(Etats des lieux de ma participation au projet, et par extension de toute mon activité bloguesque passée.)

J'ai commencé à bloguer, je ne sais plus exactement, vers 2003. J'étais un jeune post-adolescent qui s'acceptait à peine, enfin, comme homosexuel. Je sortais du lycée. En bref, je commençais de façon plutôt tonitruante une vie d'adulte (je me refuse à écrire jeune adulte. Il s'agit pour moi d'un état binaire : enfant/adulte. Point.) Jusqu'alors renfermé, plutôt solitaire, insolent avec les professeurs, mais voué au silence devant les autres enfants, je renverse immédiatement la vapeur, créant de toute pièce une carapace scénique qui n'a jamais disparu : le tatou, nom de mon premier blog. Ce fut drôle, un temps. Mais plus du tout lorsque la carapace, comme une maladie auto-immune, a tenté de détruire ce qu'elle protégeait, voulant prendre sa place.

Cette histoire, c'est celle que je ne raconte pas. C'est celle qu'on voit. Un jour blanc, un jour noir. Mon corps, au sens large, est un immense champ de bataille où s'affronte le tatou et Johann. Je crois bien que jamais personne n'a réussi à comprendre pourquoi j'ai soudain refusé que l'on m'appelle par ce pseudonyme que j'avais adopté pendant des années.

Ce que je prenais au début pour une réalité, une personnalité émergente, celle de mon moi adulte qui remontait enfin à la surface après avoir dormi plus ou moins les vingt premières années de ma vie, s'est en fait avérée une maladie mentale, au sens littéral et non pas littéraire du terme.

Au lieu de m'enfermer dedans, j'ai combattu.
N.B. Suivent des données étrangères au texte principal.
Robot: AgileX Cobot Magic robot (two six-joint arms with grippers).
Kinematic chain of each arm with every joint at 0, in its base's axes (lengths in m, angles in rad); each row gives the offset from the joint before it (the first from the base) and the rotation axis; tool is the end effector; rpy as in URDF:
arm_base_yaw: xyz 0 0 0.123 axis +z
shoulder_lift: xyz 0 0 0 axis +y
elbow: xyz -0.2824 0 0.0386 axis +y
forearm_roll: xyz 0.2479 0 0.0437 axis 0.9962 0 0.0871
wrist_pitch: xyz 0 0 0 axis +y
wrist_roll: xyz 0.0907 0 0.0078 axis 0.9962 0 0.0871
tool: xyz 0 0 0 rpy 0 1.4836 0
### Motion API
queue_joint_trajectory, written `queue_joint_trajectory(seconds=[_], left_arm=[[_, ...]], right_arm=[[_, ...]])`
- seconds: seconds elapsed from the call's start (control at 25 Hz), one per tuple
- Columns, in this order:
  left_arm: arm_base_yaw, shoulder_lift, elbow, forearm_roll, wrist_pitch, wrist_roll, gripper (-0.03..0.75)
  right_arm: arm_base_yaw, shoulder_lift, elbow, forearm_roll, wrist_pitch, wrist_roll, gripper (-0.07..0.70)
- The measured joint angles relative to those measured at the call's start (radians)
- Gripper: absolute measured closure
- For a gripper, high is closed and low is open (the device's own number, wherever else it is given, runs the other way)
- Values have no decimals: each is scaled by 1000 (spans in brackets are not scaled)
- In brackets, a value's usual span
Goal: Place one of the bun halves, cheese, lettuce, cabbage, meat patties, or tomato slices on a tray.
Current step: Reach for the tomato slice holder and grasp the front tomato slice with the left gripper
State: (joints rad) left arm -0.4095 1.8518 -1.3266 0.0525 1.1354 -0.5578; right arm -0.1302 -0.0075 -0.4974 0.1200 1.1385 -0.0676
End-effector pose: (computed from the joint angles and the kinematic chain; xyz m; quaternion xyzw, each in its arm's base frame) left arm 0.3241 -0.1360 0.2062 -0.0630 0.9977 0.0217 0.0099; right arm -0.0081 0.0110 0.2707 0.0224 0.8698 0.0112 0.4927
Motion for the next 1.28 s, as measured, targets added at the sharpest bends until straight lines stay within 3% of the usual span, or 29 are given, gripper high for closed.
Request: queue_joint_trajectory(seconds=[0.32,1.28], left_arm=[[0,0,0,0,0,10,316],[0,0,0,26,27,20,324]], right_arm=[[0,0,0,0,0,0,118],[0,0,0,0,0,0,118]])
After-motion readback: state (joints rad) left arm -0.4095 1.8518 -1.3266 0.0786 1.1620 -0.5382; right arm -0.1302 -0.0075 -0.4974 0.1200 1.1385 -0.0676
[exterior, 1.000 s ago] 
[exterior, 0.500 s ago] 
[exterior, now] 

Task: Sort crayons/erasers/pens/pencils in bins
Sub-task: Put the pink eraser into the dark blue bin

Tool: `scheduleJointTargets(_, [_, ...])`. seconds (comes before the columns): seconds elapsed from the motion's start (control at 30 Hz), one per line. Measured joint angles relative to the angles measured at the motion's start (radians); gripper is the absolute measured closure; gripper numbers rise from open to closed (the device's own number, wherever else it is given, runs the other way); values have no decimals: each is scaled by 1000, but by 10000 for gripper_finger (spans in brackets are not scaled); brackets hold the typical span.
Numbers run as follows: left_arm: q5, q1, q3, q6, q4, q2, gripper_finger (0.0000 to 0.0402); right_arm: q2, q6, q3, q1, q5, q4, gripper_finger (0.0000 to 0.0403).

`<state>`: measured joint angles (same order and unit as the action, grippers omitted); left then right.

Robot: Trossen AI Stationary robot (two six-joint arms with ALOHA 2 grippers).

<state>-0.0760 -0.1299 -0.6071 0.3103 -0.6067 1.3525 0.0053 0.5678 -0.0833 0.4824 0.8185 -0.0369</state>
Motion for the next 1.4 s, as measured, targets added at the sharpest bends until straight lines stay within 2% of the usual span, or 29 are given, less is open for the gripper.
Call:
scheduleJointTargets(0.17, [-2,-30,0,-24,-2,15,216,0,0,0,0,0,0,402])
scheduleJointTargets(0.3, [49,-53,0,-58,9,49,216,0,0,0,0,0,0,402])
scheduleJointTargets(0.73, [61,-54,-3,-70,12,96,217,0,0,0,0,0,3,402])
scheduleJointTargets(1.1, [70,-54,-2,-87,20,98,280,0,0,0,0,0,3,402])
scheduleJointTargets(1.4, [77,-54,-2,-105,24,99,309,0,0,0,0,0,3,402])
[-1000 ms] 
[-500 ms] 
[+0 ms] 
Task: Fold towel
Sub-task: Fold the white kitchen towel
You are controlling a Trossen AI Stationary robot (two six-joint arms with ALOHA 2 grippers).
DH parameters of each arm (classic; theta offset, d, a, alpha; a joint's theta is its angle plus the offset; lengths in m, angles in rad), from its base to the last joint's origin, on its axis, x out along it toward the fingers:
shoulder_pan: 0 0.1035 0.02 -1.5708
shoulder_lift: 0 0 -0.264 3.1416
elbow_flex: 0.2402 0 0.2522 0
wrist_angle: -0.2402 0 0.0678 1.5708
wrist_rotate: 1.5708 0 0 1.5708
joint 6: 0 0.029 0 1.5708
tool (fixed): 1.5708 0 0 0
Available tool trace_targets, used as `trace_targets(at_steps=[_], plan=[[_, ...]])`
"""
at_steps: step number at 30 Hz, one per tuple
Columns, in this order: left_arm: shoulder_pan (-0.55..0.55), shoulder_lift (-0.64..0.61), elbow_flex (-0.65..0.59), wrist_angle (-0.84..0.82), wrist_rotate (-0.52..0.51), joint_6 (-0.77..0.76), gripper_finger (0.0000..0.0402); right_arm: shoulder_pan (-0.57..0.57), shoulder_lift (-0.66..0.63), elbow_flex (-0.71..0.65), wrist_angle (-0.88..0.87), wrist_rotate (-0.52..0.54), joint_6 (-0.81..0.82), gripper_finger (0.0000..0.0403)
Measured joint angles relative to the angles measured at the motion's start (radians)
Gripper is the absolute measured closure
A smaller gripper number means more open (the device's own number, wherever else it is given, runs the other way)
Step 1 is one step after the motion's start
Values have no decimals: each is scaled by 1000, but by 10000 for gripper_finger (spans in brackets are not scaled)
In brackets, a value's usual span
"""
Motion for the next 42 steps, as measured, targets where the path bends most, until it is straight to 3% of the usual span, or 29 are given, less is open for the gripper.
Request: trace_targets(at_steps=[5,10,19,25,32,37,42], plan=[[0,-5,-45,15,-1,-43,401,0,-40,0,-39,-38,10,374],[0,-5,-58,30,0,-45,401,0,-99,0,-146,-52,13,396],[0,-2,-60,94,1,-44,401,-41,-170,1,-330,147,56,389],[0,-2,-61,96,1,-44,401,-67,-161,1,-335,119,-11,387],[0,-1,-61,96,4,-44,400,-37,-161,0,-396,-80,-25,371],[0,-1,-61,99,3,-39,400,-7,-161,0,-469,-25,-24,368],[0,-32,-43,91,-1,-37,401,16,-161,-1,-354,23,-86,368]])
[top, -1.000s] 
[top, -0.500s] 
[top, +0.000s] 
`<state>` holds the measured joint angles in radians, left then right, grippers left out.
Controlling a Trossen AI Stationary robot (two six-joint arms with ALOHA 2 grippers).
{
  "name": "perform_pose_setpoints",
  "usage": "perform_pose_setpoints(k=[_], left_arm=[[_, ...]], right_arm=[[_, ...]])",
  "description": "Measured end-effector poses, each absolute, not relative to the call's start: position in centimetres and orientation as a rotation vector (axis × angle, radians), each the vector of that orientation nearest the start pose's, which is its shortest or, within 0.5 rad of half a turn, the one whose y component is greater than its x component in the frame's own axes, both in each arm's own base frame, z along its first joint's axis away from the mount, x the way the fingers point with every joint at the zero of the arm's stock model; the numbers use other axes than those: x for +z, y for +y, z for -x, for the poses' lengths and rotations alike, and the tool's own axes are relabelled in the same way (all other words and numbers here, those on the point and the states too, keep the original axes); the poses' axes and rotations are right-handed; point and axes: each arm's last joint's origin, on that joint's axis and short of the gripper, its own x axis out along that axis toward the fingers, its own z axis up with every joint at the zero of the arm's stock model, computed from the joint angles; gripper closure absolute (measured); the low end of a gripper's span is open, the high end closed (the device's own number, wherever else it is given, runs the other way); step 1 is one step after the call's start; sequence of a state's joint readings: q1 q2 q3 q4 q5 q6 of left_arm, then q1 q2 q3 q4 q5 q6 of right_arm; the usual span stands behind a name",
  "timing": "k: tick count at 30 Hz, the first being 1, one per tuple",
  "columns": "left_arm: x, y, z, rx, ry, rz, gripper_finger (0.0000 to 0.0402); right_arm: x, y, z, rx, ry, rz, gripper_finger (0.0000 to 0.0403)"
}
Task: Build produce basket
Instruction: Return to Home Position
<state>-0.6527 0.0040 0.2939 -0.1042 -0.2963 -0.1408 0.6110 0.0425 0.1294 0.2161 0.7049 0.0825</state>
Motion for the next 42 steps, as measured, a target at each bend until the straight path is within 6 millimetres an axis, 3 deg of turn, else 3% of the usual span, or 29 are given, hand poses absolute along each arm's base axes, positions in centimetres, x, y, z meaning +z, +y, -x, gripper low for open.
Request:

Au moment du pic d'intensité de la guerre, j'avais vingt ans. J'étais entouré de nombre de gens que j'avais rencontré par l'intermédiaire des blogs, et qui avait fini par constituer la base majoritaire de ma vie : amis, amants, colocataires même.

Silence - ou est-ce un soupir ?

Cessez-le-feu. J'ai vingt-et-un ans. Peu de personnes me reconnaissent. Alors, pour dire que je suis encore le même, pour rejoindre les deux bouts, assurer une continuité dans les yeux des autres, je participe au projet de Kozlika. C'est horriblement dur. Je n'ai pour l'instant fait que trois billets, les trois premières années de ma vie. Je traîne involontairement. Je lambine, parce que bientôt, il faudra parler. Parler de ces vingts ans. Parler de l'horreur qui tourne en boucle dans ma tête. Parler de ce pourquoi j'ai vu, sans comprendre, tant de gens pleurer autour de moi. Parler de ce dont personne n'ose plus me parler. Vingt ans. 2006. Encore 17 billets.

17 billets avant de comprendre. J'ai peur.